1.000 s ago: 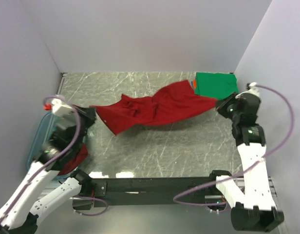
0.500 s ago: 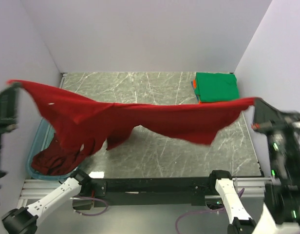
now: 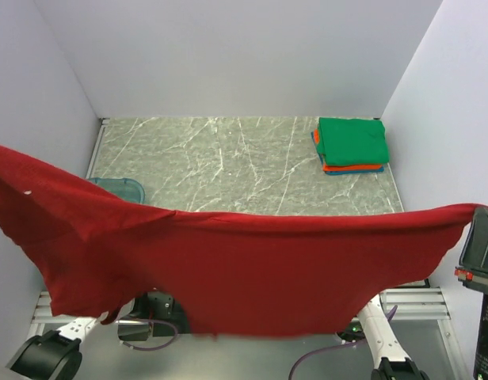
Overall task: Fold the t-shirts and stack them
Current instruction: Flatten the tshirt out
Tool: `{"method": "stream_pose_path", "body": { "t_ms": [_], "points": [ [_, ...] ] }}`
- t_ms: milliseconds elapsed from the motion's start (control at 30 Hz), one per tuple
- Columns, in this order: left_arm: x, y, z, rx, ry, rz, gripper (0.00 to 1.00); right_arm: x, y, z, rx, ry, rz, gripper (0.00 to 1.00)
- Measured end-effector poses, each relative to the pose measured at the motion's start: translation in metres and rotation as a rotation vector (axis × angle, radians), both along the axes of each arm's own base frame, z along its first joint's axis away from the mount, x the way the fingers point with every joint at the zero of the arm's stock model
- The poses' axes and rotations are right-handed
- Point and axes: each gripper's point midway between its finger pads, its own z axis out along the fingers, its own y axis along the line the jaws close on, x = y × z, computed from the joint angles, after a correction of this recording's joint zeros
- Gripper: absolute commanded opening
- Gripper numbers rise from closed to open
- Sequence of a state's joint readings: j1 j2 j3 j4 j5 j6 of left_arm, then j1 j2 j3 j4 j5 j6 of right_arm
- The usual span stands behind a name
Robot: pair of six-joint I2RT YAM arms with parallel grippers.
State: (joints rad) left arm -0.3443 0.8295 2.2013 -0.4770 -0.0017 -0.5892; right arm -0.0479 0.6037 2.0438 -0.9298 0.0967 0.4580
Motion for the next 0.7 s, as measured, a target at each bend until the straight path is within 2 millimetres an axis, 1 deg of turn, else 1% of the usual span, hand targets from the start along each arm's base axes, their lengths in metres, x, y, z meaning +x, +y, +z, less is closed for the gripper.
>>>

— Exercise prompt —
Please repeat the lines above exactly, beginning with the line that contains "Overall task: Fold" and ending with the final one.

— Exercise result —
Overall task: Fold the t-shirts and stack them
Current instruction: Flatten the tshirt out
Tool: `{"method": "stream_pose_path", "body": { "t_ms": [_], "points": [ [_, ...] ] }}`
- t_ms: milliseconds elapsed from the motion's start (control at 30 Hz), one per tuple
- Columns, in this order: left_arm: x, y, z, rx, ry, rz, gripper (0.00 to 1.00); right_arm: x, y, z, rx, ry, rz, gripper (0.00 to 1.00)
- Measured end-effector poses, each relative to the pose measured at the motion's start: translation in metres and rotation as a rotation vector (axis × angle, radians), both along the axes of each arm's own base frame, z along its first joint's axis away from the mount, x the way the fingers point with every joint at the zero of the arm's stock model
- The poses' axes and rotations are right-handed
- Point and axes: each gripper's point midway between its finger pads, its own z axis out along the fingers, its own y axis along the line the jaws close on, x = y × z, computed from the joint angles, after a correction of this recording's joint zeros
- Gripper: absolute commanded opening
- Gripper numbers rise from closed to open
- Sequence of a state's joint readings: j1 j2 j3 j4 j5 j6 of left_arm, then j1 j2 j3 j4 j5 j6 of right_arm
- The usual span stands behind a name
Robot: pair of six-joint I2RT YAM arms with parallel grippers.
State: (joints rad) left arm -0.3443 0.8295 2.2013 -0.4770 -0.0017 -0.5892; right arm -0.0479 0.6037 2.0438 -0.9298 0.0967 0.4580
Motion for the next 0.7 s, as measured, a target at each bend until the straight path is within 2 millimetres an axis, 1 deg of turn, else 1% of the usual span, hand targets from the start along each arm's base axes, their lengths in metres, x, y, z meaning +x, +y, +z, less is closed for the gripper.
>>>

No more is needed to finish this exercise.